Mr. Halavais plans to keep about 500 of his 3,000 books in codex form. Fiction and unique or lovely books won’t get the slice-and-scan treatment. Books heavy on photography or art don’t scan well and are spared. So are books with sentimental value. “I still have my mom’s copy of Das Kapital with her marginalia in it,” Mr. Halavais said. “That’s stuff that I probably won’t scan, because I like to have it in the physical form.”

The Chronicle asked Mr. Halavais whether the scanned books still felt like a library. Without a physical presence, “no, they really don’t,” he said. The scanned material “feels like a resource, but it does not feel like a library in the same way.”

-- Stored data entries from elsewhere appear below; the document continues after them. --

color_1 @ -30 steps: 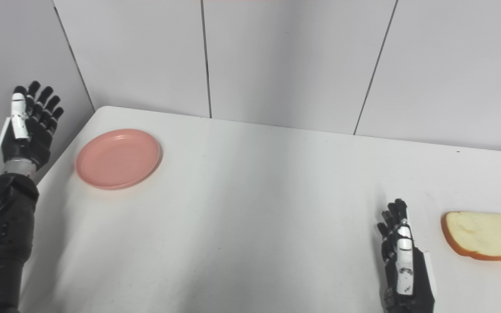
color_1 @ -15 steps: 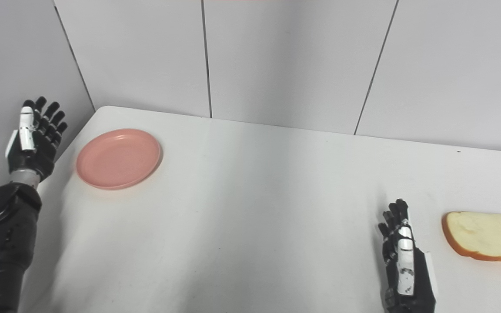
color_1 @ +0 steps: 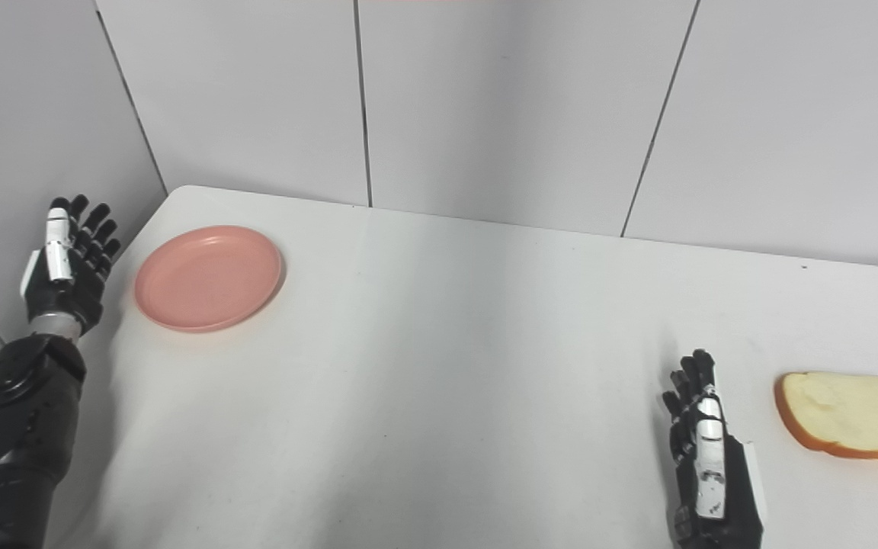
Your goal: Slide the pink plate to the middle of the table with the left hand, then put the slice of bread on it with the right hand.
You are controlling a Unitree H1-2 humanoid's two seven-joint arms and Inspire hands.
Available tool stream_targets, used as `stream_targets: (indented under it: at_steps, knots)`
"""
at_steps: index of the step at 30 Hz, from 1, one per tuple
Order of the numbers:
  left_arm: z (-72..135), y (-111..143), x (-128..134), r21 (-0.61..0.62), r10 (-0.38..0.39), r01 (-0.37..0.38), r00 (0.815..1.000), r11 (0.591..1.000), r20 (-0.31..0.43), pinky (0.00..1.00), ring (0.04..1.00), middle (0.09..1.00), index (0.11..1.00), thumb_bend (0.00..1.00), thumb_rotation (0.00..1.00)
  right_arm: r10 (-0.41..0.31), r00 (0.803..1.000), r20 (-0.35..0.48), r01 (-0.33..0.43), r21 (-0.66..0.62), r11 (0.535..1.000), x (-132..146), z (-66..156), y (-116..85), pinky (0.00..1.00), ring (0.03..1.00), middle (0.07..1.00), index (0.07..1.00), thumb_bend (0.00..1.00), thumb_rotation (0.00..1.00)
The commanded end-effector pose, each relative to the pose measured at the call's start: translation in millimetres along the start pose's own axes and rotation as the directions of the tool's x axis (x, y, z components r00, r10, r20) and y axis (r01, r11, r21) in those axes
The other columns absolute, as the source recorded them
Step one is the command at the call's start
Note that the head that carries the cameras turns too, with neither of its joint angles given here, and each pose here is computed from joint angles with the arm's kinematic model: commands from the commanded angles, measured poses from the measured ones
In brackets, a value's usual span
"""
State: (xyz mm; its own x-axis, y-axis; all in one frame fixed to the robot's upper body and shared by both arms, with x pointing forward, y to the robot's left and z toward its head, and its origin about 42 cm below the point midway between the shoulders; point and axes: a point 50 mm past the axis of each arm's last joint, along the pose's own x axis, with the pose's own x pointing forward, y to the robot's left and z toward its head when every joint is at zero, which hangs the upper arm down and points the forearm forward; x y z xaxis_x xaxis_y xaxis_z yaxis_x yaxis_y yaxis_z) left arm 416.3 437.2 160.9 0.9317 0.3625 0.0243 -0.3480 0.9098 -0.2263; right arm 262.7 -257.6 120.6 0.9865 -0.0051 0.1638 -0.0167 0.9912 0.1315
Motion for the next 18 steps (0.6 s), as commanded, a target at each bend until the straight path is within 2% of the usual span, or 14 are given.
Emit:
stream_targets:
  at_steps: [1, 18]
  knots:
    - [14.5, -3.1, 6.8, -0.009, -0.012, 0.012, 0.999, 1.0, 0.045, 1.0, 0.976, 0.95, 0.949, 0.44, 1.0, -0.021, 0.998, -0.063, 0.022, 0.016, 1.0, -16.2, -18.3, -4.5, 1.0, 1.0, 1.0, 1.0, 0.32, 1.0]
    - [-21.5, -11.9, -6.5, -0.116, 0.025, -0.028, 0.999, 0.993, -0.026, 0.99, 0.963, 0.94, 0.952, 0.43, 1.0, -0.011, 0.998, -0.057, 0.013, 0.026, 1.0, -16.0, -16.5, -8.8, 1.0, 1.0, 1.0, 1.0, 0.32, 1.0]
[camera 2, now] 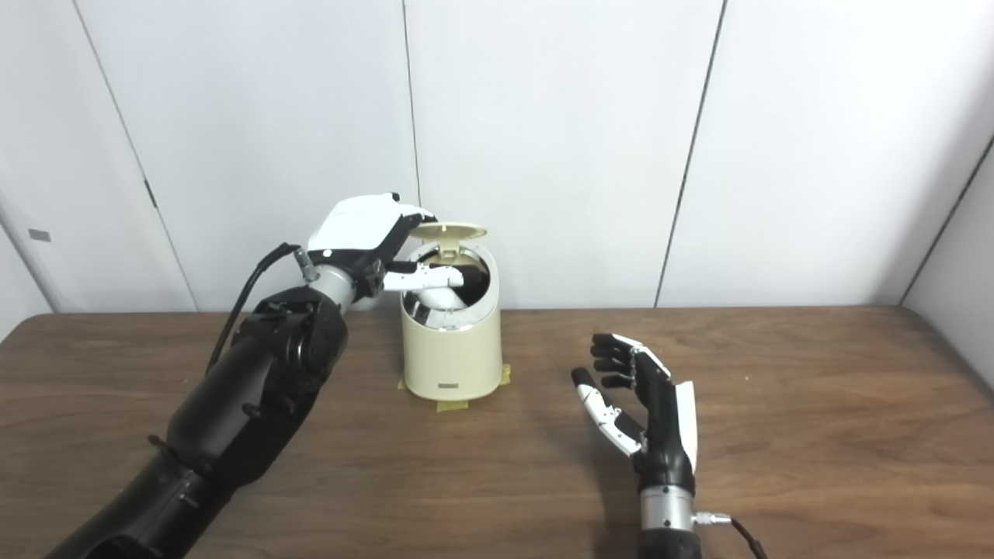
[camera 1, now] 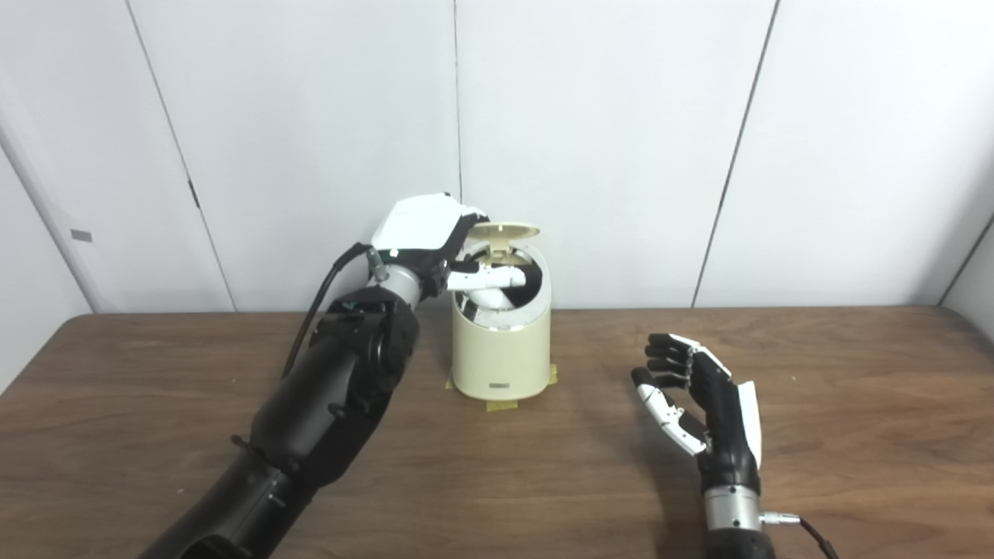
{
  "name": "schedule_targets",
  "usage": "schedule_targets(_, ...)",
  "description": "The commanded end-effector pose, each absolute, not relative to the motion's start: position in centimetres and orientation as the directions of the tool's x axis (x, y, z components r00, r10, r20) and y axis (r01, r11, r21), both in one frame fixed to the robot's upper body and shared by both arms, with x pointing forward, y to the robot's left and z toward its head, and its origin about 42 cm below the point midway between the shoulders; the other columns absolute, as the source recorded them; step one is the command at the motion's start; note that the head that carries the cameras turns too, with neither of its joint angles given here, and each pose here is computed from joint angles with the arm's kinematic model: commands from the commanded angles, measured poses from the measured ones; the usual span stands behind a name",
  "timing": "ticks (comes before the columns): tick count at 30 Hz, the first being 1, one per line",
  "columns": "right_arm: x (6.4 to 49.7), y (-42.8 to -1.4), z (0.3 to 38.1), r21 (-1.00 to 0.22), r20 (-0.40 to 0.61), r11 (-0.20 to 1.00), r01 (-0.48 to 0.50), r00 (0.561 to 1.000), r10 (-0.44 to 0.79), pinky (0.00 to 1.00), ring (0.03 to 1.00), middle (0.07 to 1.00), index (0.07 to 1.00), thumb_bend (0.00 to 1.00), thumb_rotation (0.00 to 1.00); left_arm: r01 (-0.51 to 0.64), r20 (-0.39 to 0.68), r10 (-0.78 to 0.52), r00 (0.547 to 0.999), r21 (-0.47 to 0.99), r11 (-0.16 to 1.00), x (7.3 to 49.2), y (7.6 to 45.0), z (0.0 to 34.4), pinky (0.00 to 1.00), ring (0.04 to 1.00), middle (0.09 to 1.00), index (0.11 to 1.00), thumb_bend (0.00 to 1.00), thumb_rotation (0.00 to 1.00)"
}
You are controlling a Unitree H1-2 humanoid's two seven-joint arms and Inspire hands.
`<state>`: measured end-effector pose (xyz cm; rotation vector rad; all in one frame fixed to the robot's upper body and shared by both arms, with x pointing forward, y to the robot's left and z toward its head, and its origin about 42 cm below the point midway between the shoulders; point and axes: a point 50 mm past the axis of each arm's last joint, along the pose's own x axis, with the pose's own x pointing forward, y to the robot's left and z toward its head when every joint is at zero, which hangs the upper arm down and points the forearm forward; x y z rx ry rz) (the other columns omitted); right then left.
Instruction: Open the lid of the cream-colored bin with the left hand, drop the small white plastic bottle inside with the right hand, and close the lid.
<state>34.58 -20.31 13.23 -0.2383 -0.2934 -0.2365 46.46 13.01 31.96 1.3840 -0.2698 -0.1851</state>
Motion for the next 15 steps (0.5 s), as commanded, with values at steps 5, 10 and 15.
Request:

Mr. Halavais described his scanning project to an audience of publishers at the Association of American University Presses’ conference in June as part of a talk on “The New University Press.” He expected the audience to be dismayed. “They weren’t really,” he said. “In the publishing industry, remainders get destroyed.”

His students, however, are appalled when he describes what he does to his books. “I have students who are very digitally minded and are in a program in interactive communication, but they’re aghast at the idea that I scan [books] and that I destroy them afterwards,” he said. “Both of those are really disturbing to them.”

As for himself, “I will always have a bookcase,” Mr. Halavais said. “But when I was a kid I thought when I grew up and became rich and famous, I would have a library room. That seems very unlikely now.”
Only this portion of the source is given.